# Humpback Whale Identification Challenge

## Capstone Project

Bo Liu

July 24st, 2018

## I. Definition

### Project Overview

After centuries of intense whaling, recovering whale populations still have a hard time adapting to warming oceans and struggle to compete every day with the industrial fishing industry for food.

To aid whale conservation efforts, scientists use photo surveillance systems to monitor ocean activity. They use the shape of whales’ tails and unique markings found in footage to identify what species of whale they’re analyzing and meticulously log whale pod dynamics and movements. For the past 40 years, most of this work has been done manually by individual scientists, leaving a huge trove of data untapped and underutilized.

The challenge is to build an algorithm to identifying whale species in images. I will analyze Happy Whale’s database of over 25,000 images, gathered from research institutions and public contributors. And I am excited to help open rich fields of understanding for marine mammal population dynamics around the globe.

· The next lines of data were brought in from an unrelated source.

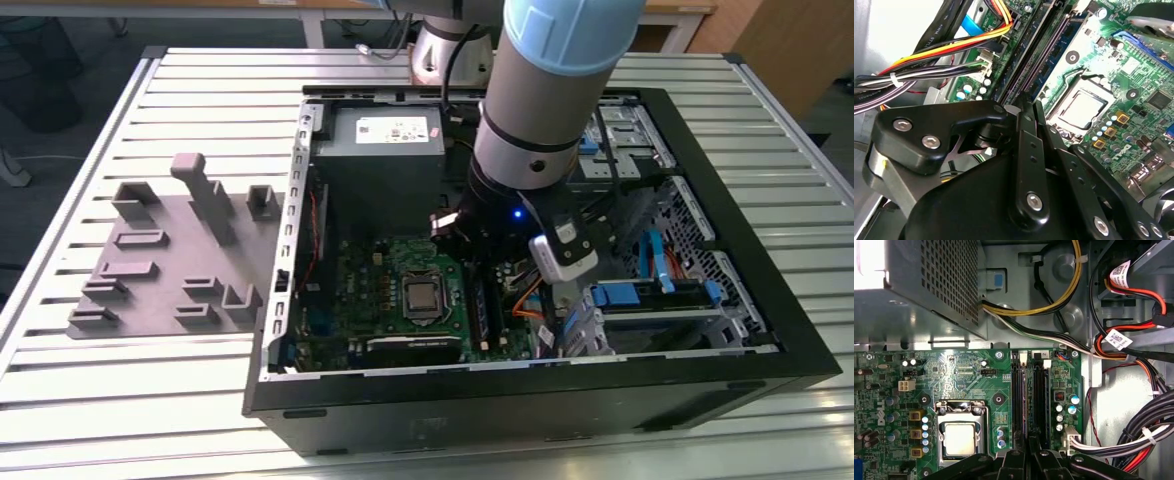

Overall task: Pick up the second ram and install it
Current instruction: 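Insert the second ram into the second slot, then press down the second ram until it locks into place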

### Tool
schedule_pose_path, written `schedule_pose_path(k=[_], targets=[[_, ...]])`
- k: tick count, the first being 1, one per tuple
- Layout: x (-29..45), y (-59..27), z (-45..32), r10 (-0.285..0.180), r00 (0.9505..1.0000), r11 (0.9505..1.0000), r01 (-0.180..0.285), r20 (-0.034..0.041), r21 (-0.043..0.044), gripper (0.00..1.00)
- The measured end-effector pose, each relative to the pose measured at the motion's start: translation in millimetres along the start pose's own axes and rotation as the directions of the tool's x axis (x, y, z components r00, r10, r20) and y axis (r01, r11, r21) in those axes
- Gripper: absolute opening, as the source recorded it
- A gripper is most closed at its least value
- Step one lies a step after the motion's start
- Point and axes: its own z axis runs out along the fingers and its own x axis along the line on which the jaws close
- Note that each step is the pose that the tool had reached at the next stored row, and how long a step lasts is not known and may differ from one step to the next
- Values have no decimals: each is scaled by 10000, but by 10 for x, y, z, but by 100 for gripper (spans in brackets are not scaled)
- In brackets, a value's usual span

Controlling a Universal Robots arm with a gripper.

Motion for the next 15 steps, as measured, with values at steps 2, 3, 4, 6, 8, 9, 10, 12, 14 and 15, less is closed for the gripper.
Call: schedule_pose_path(k=[2,3,4,6,8,9,10,12,14,15], targets=[[0,1,2,1,10000,10000,-1,1,30,14],[0,0,1,2,10000,10000,-2,0,41,14],[0,0,4,1,10000,10000,-1,1,42,14],[0,0,9,2,10000,10000,-2,1,44,14],[-1,1,15,3,10000,10000,-3,3,66,14],[-1,0,17,5,10000,10000,-5,3,92,14],[-1,0,21,4,10000,9999,-4,3,102,14],[-1,-1,26,4,10000,9999,-5,3,105,14],[-1,0,27,4,10000,9999,-4,3,106,14],[-1,0,28,5,10000,9999,-5,3,104,14]])
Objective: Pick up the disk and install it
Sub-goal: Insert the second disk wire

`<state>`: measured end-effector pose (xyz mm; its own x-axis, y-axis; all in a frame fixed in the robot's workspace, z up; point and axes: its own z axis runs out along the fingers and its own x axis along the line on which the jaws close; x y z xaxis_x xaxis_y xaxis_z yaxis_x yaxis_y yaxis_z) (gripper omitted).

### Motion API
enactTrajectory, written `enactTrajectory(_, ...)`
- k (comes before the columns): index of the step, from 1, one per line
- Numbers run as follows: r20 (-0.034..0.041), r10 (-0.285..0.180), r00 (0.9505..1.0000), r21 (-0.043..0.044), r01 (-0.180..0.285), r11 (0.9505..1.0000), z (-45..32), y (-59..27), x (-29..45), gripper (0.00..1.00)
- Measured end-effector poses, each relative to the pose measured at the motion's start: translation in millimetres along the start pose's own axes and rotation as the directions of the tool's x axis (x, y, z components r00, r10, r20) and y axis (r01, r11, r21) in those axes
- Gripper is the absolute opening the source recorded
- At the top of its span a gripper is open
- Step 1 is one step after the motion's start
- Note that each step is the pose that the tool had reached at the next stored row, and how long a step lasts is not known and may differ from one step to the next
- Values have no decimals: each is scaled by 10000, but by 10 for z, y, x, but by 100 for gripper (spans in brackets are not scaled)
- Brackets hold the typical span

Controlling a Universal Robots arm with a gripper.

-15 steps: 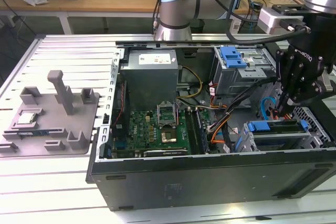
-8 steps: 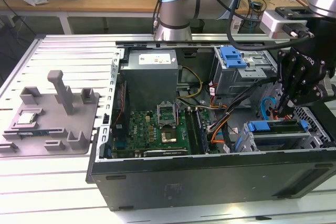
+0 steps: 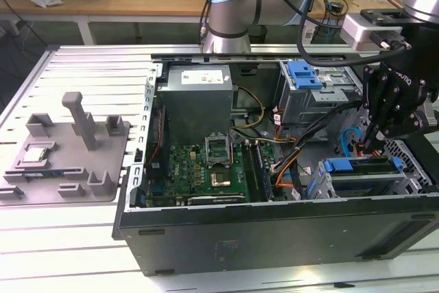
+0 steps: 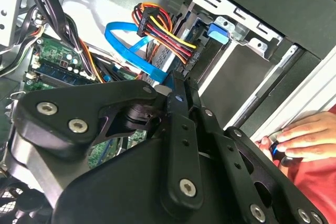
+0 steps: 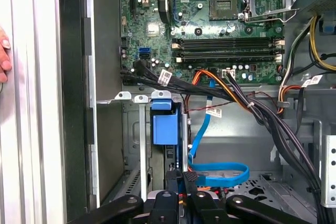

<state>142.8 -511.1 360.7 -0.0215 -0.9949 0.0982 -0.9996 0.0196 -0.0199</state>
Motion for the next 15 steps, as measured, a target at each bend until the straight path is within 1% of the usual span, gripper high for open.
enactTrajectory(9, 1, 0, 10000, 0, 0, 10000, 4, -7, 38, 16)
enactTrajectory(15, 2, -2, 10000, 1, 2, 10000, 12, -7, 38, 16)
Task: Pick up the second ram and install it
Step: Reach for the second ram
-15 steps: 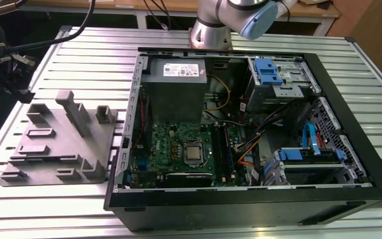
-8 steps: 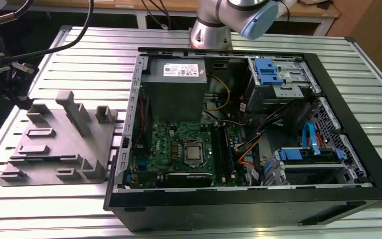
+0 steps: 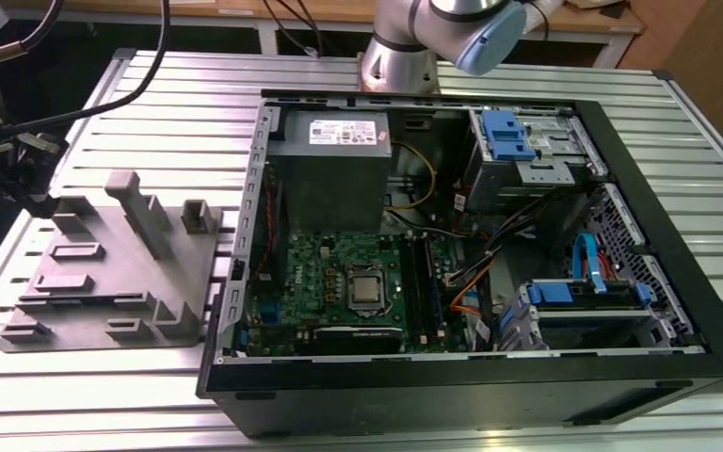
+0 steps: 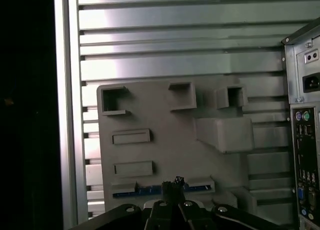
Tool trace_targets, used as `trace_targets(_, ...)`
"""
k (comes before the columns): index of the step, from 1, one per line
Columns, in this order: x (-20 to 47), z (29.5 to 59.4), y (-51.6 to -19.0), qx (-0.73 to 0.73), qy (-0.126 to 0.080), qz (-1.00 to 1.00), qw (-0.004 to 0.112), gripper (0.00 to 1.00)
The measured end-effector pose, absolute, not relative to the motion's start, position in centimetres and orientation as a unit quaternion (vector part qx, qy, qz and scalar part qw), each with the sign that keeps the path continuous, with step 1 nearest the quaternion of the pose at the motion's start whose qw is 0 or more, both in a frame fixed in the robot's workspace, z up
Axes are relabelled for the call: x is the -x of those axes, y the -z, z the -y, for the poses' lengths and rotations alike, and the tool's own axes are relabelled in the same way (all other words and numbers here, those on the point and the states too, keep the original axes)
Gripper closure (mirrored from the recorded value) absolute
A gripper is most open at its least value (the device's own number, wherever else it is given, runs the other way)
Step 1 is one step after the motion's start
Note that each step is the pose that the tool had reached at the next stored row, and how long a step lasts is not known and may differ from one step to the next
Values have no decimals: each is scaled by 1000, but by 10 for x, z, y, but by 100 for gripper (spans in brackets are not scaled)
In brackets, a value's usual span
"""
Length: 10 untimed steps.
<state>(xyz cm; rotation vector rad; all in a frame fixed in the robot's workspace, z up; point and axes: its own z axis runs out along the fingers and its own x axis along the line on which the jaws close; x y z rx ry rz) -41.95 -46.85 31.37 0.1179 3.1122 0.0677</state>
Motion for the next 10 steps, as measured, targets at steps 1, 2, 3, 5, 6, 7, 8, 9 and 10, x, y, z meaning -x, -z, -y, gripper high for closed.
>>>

Happy Whale is the organization who provide this data and problem. It is a platform that uses image process algorithms to let anyone to submit their whale photo and have it automatically identified.
This challenge is originally form kaggle.com, more info can be find [here.](https://www.kaggle.com/c/whale-categorization-playground)

### Problem Statement

We have training data contains thousands of images of humpback whale flukes. Individual whales
have been identified by researchers and given an Id. The problem we are going to solve is to
predict the whale Id of images in the test set. What makes this such a challenge is that there are
only a few examples for each of 3,000+ whale Ids. One relevant potential solution is training a
model of CNN to identify thoes whale flukes.

Additionally, the problem can be quantified as follow, for an arbitrary image of whale flukes $x$
(where $x$ is the form of point series), and the corresponding whale Id $y$, find out a model $f(x)$ that
can map $x$ to a candidate Id $\hat y$.

The problem can be measured according to the precision at cutoff $k$.

The problem can be reproduced by checking the [challenging website]() and public datasets of whale flukes.

### Metrics

We use accuracy as the metric to evaluate the performance of our model.

$$accuracy(y,\hat y) = \frac{1}{n_{samples}} \sum^{n_{samples}-1}_{i=0} 1(\hat y = y)$$

wher $\hat y$ is the predicted label, $n_{samples}$ is the number of samples, $1(x)$ is the indicator function.

And our final solution can be measured by the Mean Average Precision @ 5 (MAP@5) which is provided on the official website.
$$MAP@5 = \frac{1}{U} \sum^U_{u=1} \sum ^{min(n,5)}_{k=1} P(K)$$
where $U$ is the number of images, $P(k)$ is the precision at cutoff $k$, and $n$ is the number predictions
per image.

## II. Analysis

### Data Exploration

This training data contains thousands of images of humpback whale flukes. Individual whales have been identified by researchers and given an Id. 

There are two floders contaning training images and testing images separately, and one csv file
to map the training data to the right Id. Also a template of submission file is provided. 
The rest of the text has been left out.